- Born: Ann Deborah Nolan 20th century Scottish Highlands, Scotland
- Education: Inverness Royal Academy; Royal Scottish Academy of Music and Drama
- Occupations: Writer, novelist
- Writing career
- Genre: Mystery
- Notable work: Highland Gazette Mystery Series

= A. D. Scott =

Scottish author

Ann Deborah Nolan (born 20th century), also known by the pen name A. D. Scott, is a Scottish writer.

Scott is known for her Highland Gazette Mystery Series.

==Early life and education ==
Scott was born in the Scottish Highlands.

She attended Inverness Royal Academy and the Royal Scottish Academy of Music and Drama.

==Career==
The Highland Gazette Mystery Series consists of the following novels: A Small Death in the Great Glen (2010), A Double Death on the Black Isle (2011), Beneath the Abbey Wall (2012), North Sea Requiem (2013), The Low Road (2014), and A Kind of Grief (2015).

The first three novels were finalists for the Barry Award for Best Paperback Original.

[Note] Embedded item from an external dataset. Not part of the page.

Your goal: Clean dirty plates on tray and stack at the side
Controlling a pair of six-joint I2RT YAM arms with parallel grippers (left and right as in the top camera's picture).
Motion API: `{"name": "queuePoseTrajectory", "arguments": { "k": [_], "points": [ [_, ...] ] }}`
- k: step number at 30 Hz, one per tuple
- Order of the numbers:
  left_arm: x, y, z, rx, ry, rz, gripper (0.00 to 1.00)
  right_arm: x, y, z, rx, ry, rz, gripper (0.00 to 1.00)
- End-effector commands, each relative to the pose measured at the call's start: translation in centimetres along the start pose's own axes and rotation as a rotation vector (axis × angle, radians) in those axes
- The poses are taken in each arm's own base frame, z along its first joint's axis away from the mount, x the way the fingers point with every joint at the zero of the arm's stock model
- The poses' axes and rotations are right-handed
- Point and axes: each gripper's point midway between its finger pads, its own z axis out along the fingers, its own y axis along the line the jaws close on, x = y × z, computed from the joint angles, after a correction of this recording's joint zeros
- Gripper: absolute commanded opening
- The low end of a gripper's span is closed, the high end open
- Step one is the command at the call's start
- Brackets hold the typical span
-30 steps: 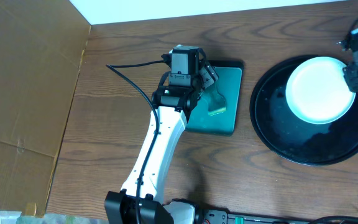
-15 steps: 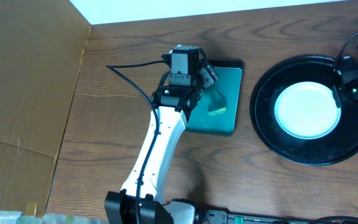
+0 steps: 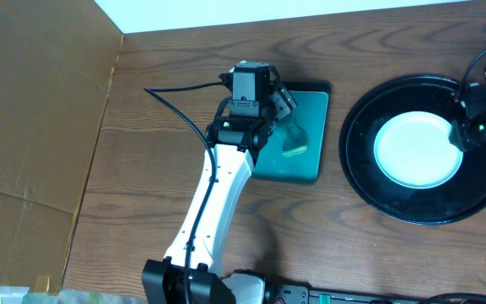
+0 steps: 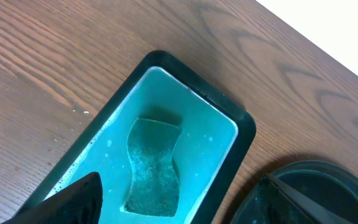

In 2015, Kirkus Reviews included A King of Grief on their list of the year's best mystery and thriller novels.

===Selected works ===
- "A Small Death in the Great Glen" (2010)
- "A Double Death on the Black Isle" (2011)
- "Beneath the Abbey Wall" (2012)
- "North Sea Requiem" (2013)
- "The Low Road" (2014)
- "A Kind of Grief" (2015)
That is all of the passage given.